Cette demoiselle avait la réputation d’être une des plus savantes et des plus spirituelles filles de son temps. Née à Vernon, en Normandie, elle était fille d’un médecin du roi. Elle ne semble pas avoir été gâtée par la nature quant au physique. Son père avait coutume de dire à son propos : « Quand j’ai fait ma fille, je pensais faire mon fils, et quand j’ai fait mon fils, je pensais faire ma fille. » Si l’on se contente de cette explication, ou ne s’étonnera plus que Mlle de la Vigne ait eu une voix d’homme et un corps de garçon ! — D’un esprit très réfléchi, elle prenait beaucoup de goût à la philosophie et surtout à la poésie. Elle faisait d’ailleurs si facilement les vers qu’il semblait « qu’elle était allaitée par les Muses en personne ».
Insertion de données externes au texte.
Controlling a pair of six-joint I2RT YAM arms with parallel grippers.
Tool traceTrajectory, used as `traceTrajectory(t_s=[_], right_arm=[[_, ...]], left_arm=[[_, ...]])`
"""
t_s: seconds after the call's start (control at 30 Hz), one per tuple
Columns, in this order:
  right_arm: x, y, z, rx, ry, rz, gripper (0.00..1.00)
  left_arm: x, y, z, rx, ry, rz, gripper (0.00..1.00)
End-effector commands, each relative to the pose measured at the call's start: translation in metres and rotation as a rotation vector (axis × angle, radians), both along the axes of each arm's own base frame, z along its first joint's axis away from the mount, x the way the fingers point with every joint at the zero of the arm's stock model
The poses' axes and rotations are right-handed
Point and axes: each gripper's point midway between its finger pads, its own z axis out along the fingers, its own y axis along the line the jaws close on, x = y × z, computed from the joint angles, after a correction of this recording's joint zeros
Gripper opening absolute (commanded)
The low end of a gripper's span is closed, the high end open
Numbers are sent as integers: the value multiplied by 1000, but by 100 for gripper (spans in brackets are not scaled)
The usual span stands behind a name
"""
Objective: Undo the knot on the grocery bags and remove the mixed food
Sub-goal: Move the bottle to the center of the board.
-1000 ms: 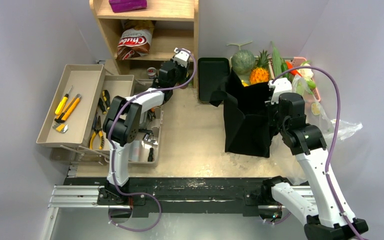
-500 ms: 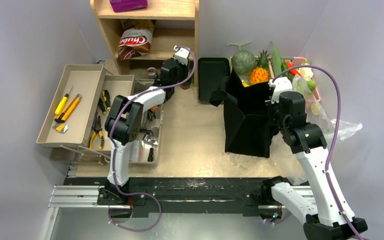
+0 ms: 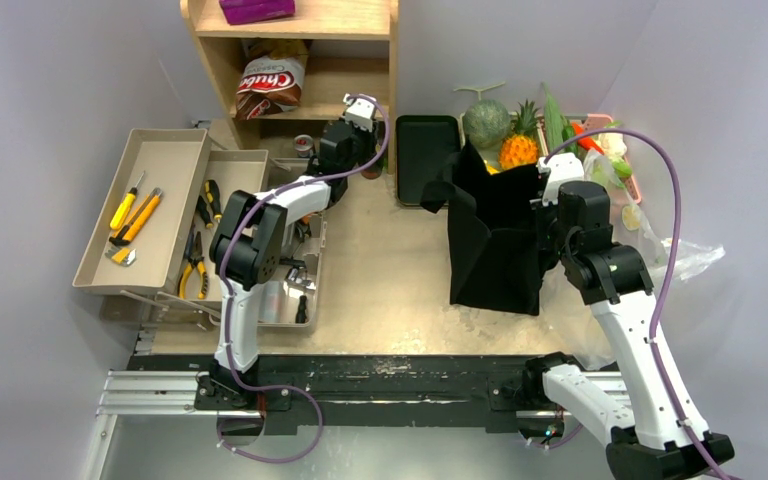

Elle entretint de bonnes relations d’amitié avec les meilleurs poètes de son époque entre autres Étienne Pavillon, rimeur aimable et philosophe délicat qui lui dédia un jour une assez jolie pièce : Lettre d’Outre-Tombe, à laquelle Mlle de la Vigne répondit par une autre poésie que nous reproduisons ici

[1].

Mlle de la Vigne dont on ignore la date de naissance, mourut de la pierre, dans la fleur de son âge, en 1684.

Les poésies de Mlle de la Vigne ont été rassemblées dans le recueil de Vers choisis du P. Bouhours, Paris, 1643, in-12. — Une ode à Mlle de Scudéry, pour la féliciter du prix d’éloquence qu’elle remporta à l’Académie Française, fut imprimée par les soins de Pellisson, avec la réponse de Mlle de Scudéry, à la suite de son Histoire de l’Académie Française, éd. de 1672.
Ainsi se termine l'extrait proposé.